### EXERCISE INSTRUCTIONS
Every line of the listing that holds the word "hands" should be returned.

### RECORDS SUPPLIED
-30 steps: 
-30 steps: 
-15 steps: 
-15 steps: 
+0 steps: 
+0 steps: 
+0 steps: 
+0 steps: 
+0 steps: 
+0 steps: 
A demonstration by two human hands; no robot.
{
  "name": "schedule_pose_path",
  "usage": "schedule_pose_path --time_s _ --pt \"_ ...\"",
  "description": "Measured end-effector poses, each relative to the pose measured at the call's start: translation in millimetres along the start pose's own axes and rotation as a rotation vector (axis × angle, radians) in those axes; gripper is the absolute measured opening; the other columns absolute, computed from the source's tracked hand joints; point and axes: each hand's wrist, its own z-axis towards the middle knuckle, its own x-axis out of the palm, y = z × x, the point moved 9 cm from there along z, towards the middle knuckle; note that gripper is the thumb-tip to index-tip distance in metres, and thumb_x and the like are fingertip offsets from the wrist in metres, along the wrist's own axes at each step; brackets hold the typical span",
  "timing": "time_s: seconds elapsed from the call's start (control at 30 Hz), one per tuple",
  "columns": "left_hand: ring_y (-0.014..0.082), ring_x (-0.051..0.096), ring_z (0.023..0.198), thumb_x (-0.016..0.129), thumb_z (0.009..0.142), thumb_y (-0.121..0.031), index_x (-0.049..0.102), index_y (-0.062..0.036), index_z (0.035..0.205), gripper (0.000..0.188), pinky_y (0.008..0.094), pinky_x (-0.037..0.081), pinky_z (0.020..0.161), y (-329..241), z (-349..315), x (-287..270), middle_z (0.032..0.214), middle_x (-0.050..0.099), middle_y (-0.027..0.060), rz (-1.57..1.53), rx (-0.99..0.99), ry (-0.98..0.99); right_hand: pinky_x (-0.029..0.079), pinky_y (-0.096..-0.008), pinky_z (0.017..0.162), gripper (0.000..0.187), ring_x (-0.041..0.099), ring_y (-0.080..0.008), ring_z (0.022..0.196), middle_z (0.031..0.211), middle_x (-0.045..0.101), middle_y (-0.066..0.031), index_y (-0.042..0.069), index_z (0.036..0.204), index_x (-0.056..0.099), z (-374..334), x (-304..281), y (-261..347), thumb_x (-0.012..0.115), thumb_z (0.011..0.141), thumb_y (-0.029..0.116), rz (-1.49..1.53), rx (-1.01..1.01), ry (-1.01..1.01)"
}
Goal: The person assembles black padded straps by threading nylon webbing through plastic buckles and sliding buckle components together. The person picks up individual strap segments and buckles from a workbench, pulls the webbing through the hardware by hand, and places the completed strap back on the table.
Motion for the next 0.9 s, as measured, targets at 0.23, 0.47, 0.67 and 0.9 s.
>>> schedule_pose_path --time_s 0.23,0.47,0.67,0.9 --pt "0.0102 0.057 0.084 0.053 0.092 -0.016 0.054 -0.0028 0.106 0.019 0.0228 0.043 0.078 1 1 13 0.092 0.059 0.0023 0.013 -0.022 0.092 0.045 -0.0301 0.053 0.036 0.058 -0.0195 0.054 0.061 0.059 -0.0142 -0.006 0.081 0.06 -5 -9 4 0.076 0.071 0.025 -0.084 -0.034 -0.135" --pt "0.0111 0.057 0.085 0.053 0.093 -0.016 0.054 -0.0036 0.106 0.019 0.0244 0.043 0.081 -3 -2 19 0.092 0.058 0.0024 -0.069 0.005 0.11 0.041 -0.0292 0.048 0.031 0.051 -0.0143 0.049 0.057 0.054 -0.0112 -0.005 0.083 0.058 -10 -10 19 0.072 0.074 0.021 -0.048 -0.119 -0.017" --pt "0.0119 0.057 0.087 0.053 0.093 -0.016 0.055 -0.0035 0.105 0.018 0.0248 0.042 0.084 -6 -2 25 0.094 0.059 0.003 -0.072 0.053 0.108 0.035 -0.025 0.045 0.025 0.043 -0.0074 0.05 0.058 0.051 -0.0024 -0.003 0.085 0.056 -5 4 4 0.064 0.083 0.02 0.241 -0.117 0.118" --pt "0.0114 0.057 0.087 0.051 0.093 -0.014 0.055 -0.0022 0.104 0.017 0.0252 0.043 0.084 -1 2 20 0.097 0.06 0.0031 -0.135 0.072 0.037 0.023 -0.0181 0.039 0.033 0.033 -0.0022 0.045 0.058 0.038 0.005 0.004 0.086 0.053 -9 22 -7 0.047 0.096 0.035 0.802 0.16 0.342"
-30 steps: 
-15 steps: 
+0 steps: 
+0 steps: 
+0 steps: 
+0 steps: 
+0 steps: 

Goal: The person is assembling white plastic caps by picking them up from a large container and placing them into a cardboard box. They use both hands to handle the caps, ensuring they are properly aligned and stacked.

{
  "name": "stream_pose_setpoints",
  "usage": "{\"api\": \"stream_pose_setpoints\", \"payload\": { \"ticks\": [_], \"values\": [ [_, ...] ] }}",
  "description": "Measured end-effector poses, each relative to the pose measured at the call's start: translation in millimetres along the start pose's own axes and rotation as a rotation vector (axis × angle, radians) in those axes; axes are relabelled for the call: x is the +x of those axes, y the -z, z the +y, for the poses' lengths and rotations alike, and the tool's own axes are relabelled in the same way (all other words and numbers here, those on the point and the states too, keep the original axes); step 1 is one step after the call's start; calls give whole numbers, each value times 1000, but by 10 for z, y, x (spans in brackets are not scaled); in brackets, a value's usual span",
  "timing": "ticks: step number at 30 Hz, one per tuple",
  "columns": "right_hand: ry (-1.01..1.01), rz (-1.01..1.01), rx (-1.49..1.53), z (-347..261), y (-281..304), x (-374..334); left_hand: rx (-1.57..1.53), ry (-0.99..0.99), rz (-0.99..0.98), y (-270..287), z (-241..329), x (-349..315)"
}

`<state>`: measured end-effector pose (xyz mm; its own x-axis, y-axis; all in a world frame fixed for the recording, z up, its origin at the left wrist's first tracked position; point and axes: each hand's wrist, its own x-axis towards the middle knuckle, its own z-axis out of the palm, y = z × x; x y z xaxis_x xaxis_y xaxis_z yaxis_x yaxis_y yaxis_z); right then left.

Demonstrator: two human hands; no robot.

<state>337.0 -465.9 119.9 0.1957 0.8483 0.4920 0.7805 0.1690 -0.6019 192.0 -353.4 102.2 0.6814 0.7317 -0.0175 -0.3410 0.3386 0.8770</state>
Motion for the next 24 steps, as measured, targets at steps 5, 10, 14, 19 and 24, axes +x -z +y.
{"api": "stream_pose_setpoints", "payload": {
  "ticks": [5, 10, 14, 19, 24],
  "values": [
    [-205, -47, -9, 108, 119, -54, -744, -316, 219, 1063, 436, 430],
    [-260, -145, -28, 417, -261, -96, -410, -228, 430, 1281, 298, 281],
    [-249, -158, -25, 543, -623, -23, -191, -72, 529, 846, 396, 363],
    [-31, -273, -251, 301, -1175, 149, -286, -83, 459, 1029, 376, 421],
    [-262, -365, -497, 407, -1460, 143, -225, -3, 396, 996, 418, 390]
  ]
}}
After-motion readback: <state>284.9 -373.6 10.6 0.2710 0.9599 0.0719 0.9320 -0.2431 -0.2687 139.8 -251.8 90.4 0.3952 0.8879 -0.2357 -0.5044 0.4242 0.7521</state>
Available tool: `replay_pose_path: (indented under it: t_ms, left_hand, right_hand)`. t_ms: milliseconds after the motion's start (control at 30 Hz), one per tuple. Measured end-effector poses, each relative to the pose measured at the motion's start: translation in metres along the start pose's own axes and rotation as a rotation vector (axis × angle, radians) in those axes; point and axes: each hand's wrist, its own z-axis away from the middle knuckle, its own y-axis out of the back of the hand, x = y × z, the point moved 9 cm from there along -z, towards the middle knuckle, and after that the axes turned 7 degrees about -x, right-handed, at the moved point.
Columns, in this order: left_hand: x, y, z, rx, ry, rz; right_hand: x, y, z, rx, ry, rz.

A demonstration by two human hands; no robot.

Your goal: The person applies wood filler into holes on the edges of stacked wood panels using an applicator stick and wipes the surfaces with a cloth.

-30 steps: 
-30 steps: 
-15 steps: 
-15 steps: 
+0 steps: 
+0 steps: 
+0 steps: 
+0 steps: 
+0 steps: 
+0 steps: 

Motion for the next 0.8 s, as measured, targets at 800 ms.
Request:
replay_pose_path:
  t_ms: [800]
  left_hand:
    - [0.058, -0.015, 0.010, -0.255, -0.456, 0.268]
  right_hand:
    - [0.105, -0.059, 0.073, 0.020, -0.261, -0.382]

### RESPONSE BOX
A demonstration by two human hands; no robot.
Goal: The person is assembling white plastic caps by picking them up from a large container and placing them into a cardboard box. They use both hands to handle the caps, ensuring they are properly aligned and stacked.
Demonstrator: two human hands; no robot.
A demonstration by two human hands; no robot.

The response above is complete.